In simpler terms, it can tell that the string "Cat" is closer to images of cats rather than images of dogs.
What makes CLIP so powerful is that is a zero-shot model: that means that it can generalize concepts,
understand text and images it has never seen before. For example, it can tell that the string "an animal with yellow eyes"
is closer to images of cats rather than dogs, even though such pair was not in its training data.
Why does this matter? Because zero shot capabilities allow models to understand descriptions. And in fact
CLIP understands that "an animal with pink feathers" matches a flamingo better than a pig.
However, these descriptions need to be related to what the image shows. CLIP knows nothing about the animal features,
history and cultural references: It doesn't know which animals live longer than others, that jaguars were often depicted
in Aztec wall paintings, or that wolves and bears are typical animals that show up in European fairy tales. It doesn't even
know that cheetas are fast, because it cannot tell it from the image.
However, Wikipedia contains all this information, and more. Can we make CLIP "look up" the answer to
our questions on Wikipedia before looking for matches?
In this demo application, we see how can we combine traditional Extractive QA on Wikipedia and CLIP with Haystack.""")
st.image("diagram.png")
st.markdown("""
In the image above you can see how the process looks like.
First, we download a slice of Wikipedia with information about all the animals in the Lisbon zoo and preprocess,
index, embed and store them.
At this point they are ready to be queried by the text Retriever, which compares the user's question ("The fastest animal")
to all the documents indexed earlier and returns the documents which are more likely to contain an answer to the question.
In this case, it will probably return snippets from the Cheetah Wikipedia entry.
Once the documents are found, they are handed over to the Reader, a model that is able to locate precisely the answer to a
question into a document.
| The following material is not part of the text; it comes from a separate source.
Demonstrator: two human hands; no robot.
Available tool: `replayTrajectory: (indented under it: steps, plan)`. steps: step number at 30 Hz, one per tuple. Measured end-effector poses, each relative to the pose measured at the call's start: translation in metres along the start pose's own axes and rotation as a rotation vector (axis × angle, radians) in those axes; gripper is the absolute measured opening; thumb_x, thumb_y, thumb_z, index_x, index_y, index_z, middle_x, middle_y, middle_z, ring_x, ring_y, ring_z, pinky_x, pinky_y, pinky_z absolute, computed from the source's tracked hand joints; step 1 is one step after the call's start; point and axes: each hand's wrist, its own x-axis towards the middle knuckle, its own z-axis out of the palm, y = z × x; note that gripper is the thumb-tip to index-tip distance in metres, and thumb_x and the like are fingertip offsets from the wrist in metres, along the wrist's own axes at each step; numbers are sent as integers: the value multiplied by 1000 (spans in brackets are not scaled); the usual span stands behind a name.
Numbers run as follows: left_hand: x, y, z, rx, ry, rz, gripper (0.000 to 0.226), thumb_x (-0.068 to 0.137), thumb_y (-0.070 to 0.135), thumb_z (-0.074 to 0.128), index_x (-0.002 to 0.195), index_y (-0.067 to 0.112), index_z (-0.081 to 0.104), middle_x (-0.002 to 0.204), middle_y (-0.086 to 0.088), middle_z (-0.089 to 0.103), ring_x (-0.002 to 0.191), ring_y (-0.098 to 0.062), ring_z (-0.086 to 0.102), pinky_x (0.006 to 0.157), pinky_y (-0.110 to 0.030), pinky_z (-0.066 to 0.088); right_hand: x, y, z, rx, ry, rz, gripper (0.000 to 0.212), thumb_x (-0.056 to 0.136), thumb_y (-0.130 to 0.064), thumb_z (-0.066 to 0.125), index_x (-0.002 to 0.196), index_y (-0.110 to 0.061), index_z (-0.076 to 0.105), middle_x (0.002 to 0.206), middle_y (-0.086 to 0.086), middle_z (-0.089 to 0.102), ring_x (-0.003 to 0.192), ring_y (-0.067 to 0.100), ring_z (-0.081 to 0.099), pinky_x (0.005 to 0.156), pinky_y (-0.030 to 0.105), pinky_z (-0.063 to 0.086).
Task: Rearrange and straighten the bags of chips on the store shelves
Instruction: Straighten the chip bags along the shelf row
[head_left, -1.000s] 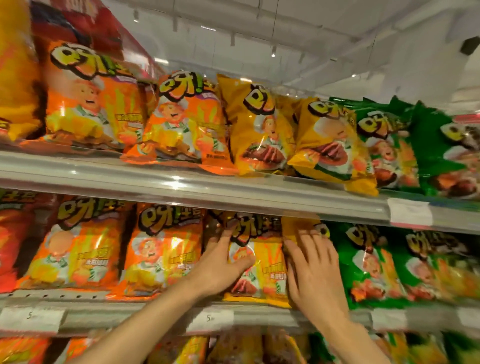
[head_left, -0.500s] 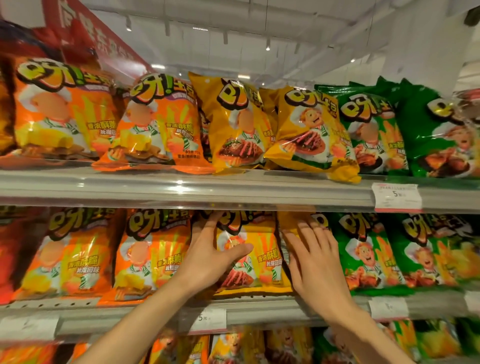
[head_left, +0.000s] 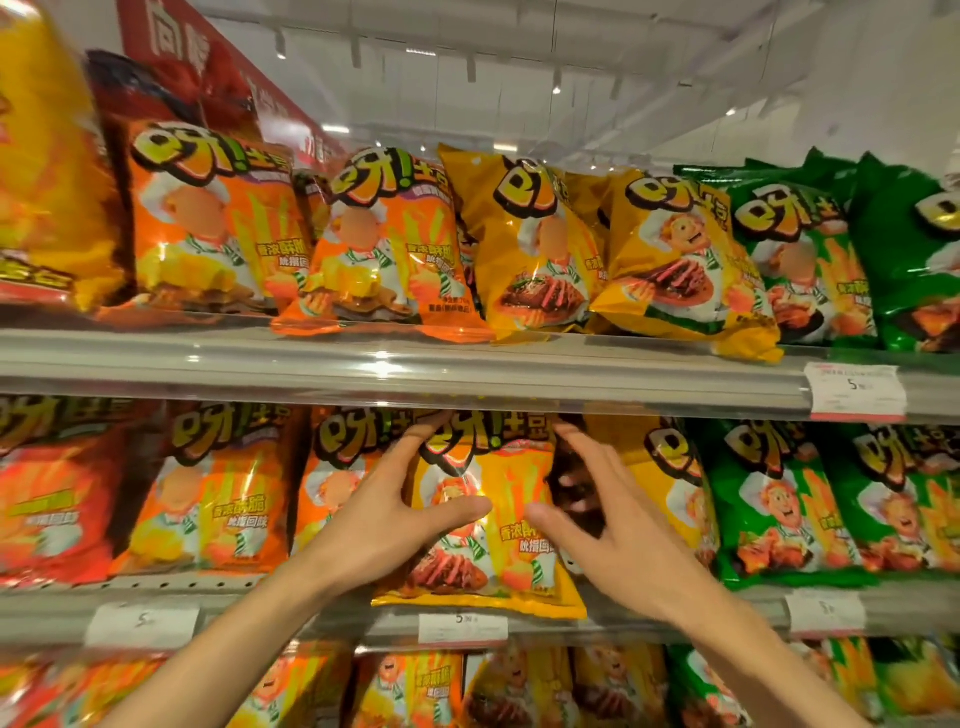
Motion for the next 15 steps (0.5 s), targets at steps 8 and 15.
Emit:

These answers are strings that should be now very easy for CLIP to understand, such as the name of an animal.
In this case, the Reader will return answers such as "Cheetah", "the cheetah", etc.
These strings are then ranked and the most likely one is sent over to CLIP, which will use its own document store of images
to find all the pictures that match the string. Cheetah are present in the Lisbon zoo, so it will find pictures of them and
return them.
""")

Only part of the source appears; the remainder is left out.